The quality management system
In general, the quality management system is the set of means (control, test, etc.), people (personal control, management, etc.), documentation (procedures, registrations) that allow the company to meet the requirements of the client.

The steps to be taken to implement a quality management system are:
• Company analysis: identify the main activities of the company and evaluate possible exclusions (only 7.x point of the standard and justified in the manual – point 4.2.2.
• Activation of the System: describe the tasks, verify and complete the description of the main activities identified in the previous phase, find the correlation points between the norm and the main activities mentioned, apply the standard and the System, make the System functional and relevant to reality.
• Improvement of the system: use the collected data to realize the possible improvements, corrective and preventive and keep under control the changes introduced in order to appreciate the advantages obtained.

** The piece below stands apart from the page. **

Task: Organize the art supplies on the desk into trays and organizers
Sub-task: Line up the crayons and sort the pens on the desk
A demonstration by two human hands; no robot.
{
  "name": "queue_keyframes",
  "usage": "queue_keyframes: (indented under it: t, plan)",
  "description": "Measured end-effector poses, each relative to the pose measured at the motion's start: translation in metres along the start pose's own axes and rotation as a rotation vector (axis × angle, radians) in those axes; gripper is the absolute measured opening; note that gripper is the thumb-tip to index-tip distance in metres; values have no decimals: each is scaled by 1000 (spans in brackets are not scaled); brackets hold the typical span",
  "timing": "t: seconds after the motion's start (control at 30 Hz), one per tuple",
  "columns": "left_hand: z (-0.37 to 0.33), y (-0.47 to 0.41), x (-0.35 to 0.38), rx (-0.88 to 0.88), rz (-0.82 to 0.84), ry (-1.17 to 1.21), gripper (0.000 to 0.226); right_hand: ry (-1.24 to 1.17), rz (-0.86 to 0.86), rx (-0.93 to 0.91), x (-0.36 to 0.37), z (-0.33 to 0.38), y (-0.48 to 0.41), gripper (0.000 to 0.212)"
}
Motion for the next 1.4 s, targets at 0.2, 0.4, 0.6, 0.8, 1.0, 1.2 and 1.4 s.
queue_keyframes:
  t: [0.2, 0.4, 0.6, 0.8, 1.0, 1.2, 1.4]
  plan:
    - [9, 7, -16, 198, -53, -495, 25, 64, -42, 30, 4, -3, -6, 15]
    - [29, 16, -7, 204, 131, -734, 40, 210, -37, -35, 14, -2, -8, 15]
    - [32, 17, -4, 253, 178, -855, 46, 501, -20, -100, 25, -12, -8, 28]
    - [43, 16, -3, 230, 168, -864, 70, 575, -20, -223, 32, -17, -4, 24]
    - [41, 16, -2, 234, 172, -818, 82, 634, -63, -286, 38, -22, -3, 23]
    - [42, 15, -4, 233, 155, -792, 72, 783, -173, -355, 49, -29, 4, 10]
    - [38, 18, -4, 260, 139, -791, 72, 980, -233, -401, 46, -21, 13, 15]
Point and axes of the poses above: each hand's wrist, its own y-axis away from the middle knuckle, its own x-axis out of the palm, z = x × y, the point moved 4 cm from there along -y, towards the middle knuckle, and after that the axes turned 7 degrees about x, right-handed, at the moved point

Objective of the quality management system
The main objective of a quality system is to create a structure able to ensure the quality level promised to the customer, as well as to continuously improve its results.

Quality is therefore at the same time a goal, a “modus operandi” and a necessary condition to create an effective organization able to compete in markets that are and still remain highly regulated: it constitutes the “quid” able to provide certainty to the client because aimed at satisfying its needs and requirements.